**Requirement**
Match the word "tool". Return each line of the data below where it appears.

____ Raw data

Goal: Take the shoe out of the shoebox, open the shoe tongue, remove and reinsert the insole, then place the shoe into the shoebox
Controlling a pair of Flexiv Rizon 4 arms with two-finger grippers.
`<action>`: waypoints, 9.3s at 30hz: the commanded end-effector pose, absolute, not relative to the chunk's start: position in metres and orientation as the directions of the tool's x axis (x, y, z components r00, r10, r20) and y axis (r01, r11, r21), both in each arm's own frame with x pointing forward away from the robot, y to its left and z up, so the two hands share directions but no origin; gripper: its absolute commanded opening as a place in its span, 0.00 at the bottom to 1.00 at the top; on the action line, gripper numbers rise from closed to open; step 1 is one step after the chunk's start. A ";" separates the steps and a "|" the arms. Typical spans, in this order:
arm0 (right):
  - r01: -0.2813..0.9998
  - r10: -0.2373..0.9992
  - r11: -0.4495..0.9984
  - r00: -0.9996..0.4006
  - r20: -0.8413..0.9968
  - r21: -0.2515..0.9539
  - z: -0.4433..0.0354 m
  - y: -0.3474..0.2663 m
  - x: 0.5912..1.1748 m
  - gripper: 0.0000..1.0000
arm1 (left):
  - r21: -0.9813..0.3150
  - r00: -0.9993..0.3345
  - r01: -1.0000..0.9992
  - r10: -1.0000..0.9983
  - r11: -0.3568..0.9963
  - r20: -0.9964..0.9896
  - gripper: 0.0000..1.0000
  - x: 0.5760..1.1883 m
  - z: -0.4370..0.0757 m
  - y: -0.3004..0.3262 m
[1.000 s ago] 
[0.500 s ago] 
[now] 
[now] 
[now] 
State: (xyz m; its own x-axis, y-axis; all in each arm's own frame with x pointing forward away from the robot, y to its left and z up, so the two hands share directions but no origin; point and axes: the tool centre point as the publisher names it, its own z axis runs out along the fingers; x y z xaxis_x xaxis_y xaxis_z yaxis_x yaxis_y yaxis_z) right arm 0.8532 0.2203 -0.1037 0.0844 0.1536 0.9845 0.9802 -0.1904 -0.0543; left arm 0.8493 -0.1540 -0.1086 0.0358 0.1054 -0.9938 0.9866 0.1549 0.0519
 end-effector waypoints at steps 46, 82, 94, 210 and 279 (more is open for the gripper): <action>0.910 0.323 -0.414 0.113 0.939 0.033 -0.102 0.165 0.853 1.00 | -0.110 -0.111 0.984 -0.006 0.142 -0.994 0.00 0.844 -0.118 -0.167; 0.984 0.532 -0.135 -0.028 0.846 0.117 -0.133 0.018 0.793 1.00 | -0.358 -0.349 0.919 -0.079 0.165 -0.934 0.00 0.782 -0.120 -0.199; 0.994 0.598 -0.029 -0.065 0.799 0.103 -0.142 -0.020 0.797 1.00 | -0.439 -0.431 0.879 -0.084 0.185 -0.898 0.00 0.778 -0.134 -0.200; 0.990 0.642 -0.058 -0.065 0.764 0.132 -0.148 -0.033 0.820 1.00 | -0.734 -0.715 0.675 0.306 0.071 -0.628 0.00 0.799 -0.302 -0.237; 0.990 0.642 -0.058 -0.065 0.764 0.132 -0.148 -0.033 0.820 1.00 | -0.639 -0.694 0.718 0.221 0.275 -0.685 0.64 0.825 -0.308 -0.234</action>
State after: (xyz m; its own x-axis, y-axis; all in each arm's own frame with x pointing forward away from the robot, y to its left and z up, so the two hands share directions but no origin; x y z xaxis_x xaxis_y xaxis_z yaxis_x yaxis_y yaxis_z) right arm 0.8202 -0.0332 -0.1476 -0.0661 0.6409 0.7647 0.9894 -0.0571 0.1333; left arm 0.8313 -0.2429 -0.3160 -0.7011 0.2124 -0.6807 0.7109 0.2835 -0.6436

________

**Task solution**
`<action>`: waypoints, 9.3s at 30hz: the commanded end-effector pose, absolute, not relative to the chunk's start: position in metres and orientation as the directions of the tool's x axis (x, y, z components r00, r10, r20) and y axis (r01, r11, r21), both in each arm's own frame with x pointing forward away from the robot, y to its left and z up, so the two hands share directions but no origin; gripper: its absolute commanded opening as a place in its span, 0.00 at the bottom to 1.00 at the top; on the action line, gripper numbers rise from closed to open; step 1 is one step after the chunk's start. A ";" separates the steps and a "|" the arms. Typical spans, in this order:
State: (xyz m; its own x-axis, y-axis; all in each arm's own frame with x pointing forward away from the robot, y to its left and z up, so the two hands share directions but no origin; point and axes: the tool centre point as the publisher names it, its own z axis runs out along the fingers; x y z xaxis_x xaxis_y xaxis_z yaxis_x yaxis_y yaxis_z) right arm 0.8532 0.2203 -0.1037 0.0844 0.1536 0.9845 0.9802 -0.1904 -0.0543; left arm 0.8493 -0.1540 -0.1086 0.0358 0.1054 -0.9938 0.9866 0.1549 0.0519

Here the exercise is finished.